● **What this task involves**
Starting at the first line of the data, print every line up to and including the one with "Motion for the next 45", but no pictures.
=== Material supplied ===
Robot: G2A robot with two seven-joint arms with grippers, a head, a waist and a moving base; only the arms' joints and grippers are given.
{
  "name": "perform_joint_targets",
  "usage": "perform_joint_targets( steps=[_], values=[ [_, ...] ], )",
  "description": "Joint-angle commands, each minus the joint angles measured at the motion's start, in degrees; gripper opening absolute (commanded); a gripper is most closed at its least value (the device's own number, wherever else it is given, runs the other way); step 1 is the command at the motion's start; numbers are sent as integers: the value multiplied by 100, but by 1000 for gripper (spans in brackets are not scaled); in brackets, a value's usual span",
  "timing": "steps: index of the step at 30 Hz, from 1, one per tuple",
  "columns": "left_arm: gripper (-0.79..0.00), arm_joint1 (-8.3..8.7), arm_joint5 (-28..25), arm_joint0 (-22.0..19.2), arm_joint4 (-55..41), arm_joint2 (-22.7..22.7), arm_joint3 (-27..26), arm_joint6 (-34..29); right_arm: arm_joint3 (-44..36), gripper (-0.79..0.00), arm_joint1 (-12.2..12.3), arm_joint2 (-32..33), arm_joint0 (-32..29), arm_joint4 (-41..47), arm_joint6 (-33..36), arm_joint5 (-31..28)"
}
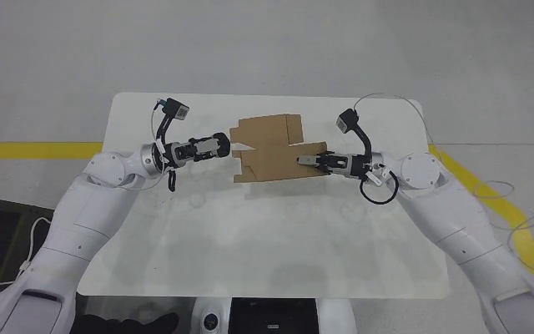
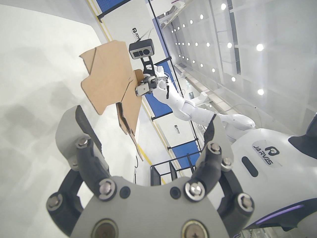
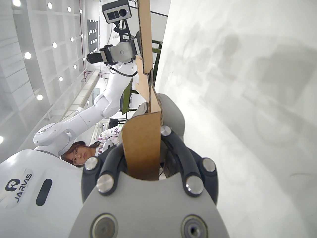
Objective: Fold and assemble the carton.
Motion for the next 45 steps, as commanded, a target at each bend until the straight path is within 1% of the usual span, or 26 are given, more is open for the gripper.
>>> perform_joint_targets(
  steps=[1, 7, 11, 16, 20, 24, 29, 37, 45],
  values=[
    [0, -12, 7, 1, 19, -19, -19, 10, -26, -785, -16, 11, -26, -4, 10, 7],
    [0, -56, 36, -5, 204, -29, 54, 103, -82, -785, -85, 31, -13, 8, 127, -13],
    [0, -85, 83, 0, 113, -61, 39, 109, -30, -785, -133, 19, 8, -73, 142, 26],
    [0, -89, 360, 19, -243, -190, -76, -116, 53, -785, -189, 18, 8, -147, 139, 50],
    [0, -79, 436, 42, -284, -298, -170, -333, 108, -785, -216, 46, -4, -244, 125, 102],
    [0, -88, 483, 44, -301, -374, -182, -370, 94, -785, -239, 85, -22, -304, 146, 122],
    [0, -134, 509, 42, -252, -352, -199, -302, 4, -785, -287, 94, -22, -336, 169, 133],
    [0, -214, 489, 11, -87, -283, -66, -186, -40, -785, -371, 106, 20, -372, 218, 106],
    [0, -260, 484, -13, -13, -312, 12, -243, -32, -785, -431, 141, -2, -417, 272, 91]
  ],
)
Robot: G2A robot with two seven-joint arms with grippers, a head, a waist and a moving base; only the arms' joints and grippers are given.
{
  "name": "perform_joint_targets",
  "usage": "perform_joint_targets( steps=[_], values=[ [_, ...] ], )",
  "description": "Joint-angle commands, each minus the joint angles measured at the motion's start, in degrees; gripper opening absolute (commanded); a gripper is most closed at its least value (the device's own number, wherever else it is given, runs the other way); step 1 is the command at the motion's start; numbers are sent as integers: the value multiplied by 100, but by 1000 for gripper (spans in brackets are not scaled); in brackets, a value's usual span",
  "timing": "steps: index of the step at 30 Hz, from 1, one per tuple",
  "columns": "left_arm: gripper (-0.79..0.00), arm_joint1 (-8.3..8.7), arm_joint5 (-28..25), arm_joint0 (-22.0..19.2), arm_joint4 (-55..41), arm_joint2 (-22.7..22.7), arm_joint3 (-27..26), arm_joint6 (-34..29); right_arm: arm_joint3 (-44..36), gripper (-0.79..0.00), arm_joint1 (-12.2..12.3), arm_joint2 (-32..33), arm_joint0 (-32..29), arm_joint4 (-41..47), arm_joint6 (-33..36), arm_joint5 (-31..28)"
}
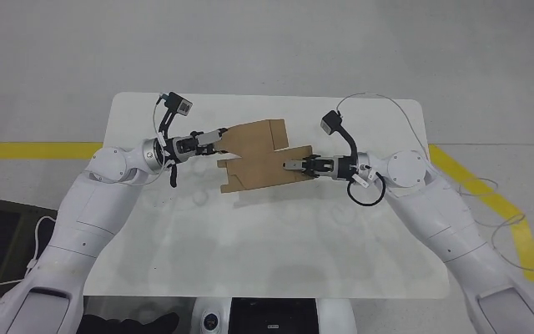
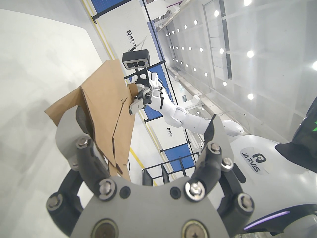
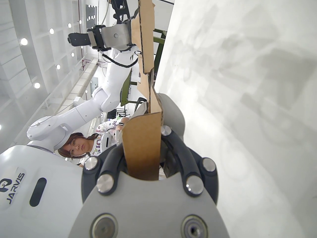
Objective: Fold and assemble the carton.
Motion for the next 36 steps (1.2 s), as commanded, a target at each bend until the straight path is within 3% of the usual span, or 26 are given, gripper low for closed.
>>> perform_joint_targets(
  steps=[1, 5, 6, 9, 23, 27, 28, 32, 35, 36],
  values=[
    [0, -7, -11, 6, 30, -11, 11, -34, 8, -785, -12, 15, -4, -10, 9, 3],
    [-92, -14, 66, 4, 206, -11, 88, -117, 4, -785, -34, 50, -6, -49, 44, -4],
    [-225, -18, 76, 0, 234, -13, 101, -115, 4, -785, -38, 60, -6, -61, 56, 0],
    [-388, -32, 79, -6, 264, -26, 114, -105, -1, -785, -50, 90, -10, -91, 99, 0],
    [-486, -73, 166, -62, 706, -33, 331, -139, -25, -785, -103, 206, 34, -307, 293, 46],
    [-677, -87, 167, -72, 745, -44, 360, -137, -26, -785, -117, 239, 39, -356, 316, 48],
    [-785, -90, 165, -71, 756, -47, 364, -141, -27, -785, -121, 244, 33, -365, 317, 46],
    [-785, -100, 154, -56, 770, -61, 365, -166, -36, -779, -137, 267, -1, -369, 307, 62],
    [-785, -107, 154, -49, 784, -76, 365, -172, -23, -400, -144, 300, -19, -390, 301, 60],
    [-785, -109, 152, -46, 777, -85, 365, -173, 2, -89, -140, 323, -27, -434, 283, 75]
  ],
)
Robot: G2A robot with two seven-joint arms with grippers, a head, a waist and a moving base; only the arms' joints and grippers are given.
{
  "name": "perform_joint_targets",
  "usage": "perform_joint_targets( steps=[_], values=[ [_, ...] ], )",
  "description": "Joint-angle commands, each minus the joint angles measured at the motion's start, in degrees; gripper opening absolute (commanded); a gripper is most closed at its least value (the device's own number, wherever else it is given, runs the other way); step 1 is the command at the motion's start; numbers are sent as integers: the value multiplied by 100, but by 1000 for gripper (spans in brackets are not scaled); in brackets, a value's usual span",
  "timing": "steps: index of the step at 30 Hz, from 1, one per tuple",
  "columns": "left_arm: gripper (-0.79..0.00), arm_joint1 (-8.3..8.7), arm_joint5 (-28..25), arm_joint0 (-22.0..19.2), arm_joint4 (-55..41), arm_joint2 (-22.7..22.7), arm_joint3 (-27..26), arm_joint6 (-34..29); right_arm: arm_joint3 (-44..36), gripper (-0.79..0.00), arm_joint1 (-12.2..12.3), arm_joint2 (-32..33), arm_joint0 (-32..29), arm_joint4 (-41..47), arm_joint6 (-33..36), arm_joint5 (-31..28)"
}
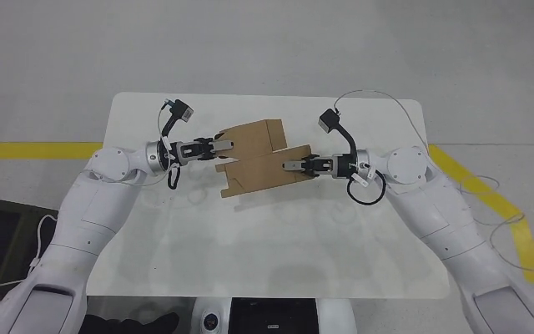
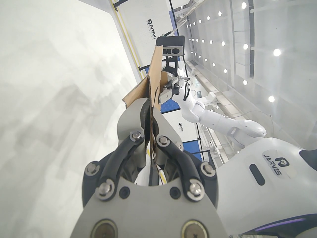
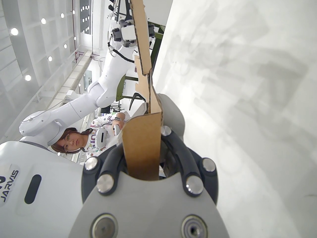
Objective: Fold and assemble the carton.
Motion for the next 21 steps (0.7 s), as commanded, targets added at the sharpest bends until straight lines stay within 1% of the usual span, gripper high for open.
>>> perform_joint_targets(
  steps=[1, 5, 8, 11, 13, 16, 21],
  values=[
    [-785, -2, -11, 6, -13, -19, -5, -12, 52, 0, 12, 50, -14, -111, -27, 32],
    [-785, 5, -96, 21, -91, -89, -69, -184, 117, 0, 88, 262, -69, -583, -152, 59],
    [-785, 21, -202, 50, -78, -150, -111, -342, 18, 0, 169, 501, -160, -1009, -331, -67],
    [-785, 36, -309, 94, -22, -196, -157, -452, -225, 0, 236, 782, -314, -1122, -564, -313],
    [-785, 40, -341, 132, -18, -215, -195, -482, -446, 0, 256, 908, -402, -987, -578, -561],
    [-785, 44, -381, 177, 59, -224, -267, -475, -685, 0, 246, 913, -421, -726, -387, -864],
    [-785, 39, -428, 255, 94, -214, -365, -411, -726, 0, 121, 598, -266, -106, -144, -1239]
  ],
)
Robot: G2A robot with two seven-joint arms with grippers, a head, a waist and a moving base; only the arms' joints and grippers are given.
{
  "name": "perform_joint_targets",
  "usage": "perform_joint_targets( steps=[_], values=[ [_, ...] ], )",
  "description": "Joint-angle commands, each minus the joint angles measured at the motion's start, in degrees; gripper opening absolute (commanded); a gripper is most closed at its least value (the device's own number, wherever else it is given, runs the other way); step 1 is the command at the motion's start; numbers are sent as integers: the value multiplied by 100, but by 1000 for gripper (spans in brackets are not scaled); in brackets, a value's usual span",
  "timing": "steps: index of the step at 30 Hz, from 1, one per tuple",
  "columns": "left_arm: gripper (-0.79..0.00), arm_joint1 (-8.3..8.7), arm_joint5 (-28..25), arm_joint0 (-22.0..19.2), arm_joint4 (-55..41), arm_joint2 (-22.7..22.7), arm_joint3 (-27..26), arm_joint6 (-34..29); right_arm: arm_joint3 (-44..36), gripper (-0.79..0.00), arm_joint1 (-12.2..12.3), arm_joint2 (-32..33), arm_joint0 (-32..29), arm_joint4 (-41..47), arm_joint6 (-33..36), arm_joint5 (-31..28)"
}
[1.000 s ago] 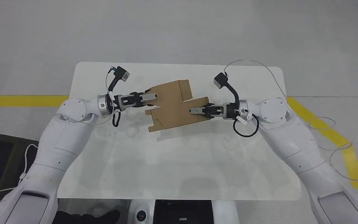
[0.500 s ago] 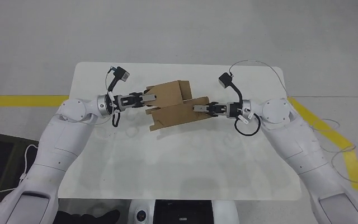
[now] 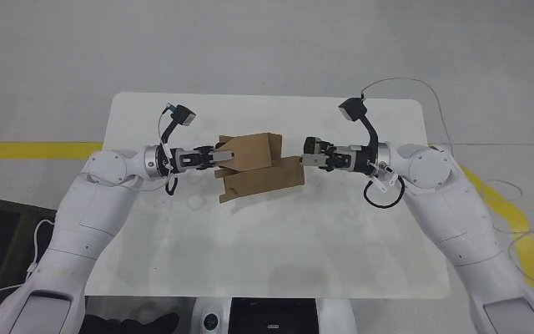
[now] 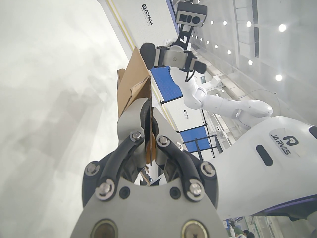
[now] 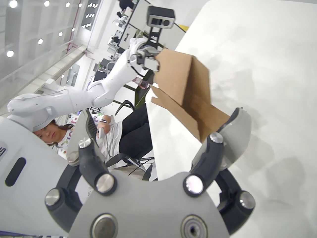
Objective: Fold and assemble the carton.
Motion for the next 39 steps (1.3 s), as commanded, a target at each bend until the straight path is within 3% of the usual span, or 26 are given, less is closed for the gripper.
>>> perform_joint_targets(
  steps=[1, 9, 21, 26, 34, 39],
  values=[
    [-785, -10, 21, 43, -151, 12, -51, -18, 92, 0, -65, -182, 105, 171, 62, -65],
    [-785, 12, 92, 146, -243, -60, -210, -98, 653, 0, -336, -762, 513, 491, 70, -310],
    [-785, 50, 178, 291, -307, -117, -483, -184, 1100, -34, -543, -980, 667, 1085, 327, -659],
    [-785, 52, 183, 289, -308, -125, -483, -189, 1293, -142, -626, -1057, 689, 1378, 481, -746],
    [-785, 52, 203, 261, -344, -138, -418, -209, 1467, -231, -738, -1133, 697, 1787, 699, -767],
    [-785, 52, 200, 257, -358, -142, -399, -207, 1517, -363, -767, -1133, 666, 1964, 813, -654]
  ],
)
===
● **Finished exercise**
Robot: G2A robot with two seven-joint arms with grippers, a head, a waist and a moving base; only the arms' joints and grippers are given.
{
  "name": "perform_joint_targets",
  "usage": "perform_joint_targets( steps=[_], values=[ [_, ...] ], )",
  "description": "Joint-angle commands, each minus the joint angles measured at the motion's start, in degrees; gripper opening absolute (commanded); a gripper is most closed at its least value (the device's own number, wherever else it is given, runs the other way); step 1 is the command at the motion's start; numbers are sent as integers: the value multiplied by 100, but by 1000 for gripper (spans in brackets are not scaled); in brackets, a value's usual span",
  "timing": "steps: index of the step at 30 Hz, from 1, one per tuple",
  "columns": "left_arm: gripper (-0.79..0.00), arm_joint1 (-8.3..8.7), arm_joint5 (-28..25), arm_joint0 (-22.0..19.2), arm_joint4 (-55..41), arm_joint2 (-22.7..22.7), arm_joint3 (-27..26), arm_joint6 (-34..29); right_arm: arm_joint3 (-44..36), gripper (-0.79..0.00), arm_joint1 (-12.2..12.3), arm_joint2 (-32..33), arm_joint0 (-32..29), arm_joint4 (-41..47), arm_joint6 (-33..36), arm_joint5 (-31..28)"
}
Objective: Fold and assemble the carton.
Motion for the next 45 steps, as commanded, a target at each bend until the straight path is within 1% of the usual span, or 26 are given, more is open for the gripper.

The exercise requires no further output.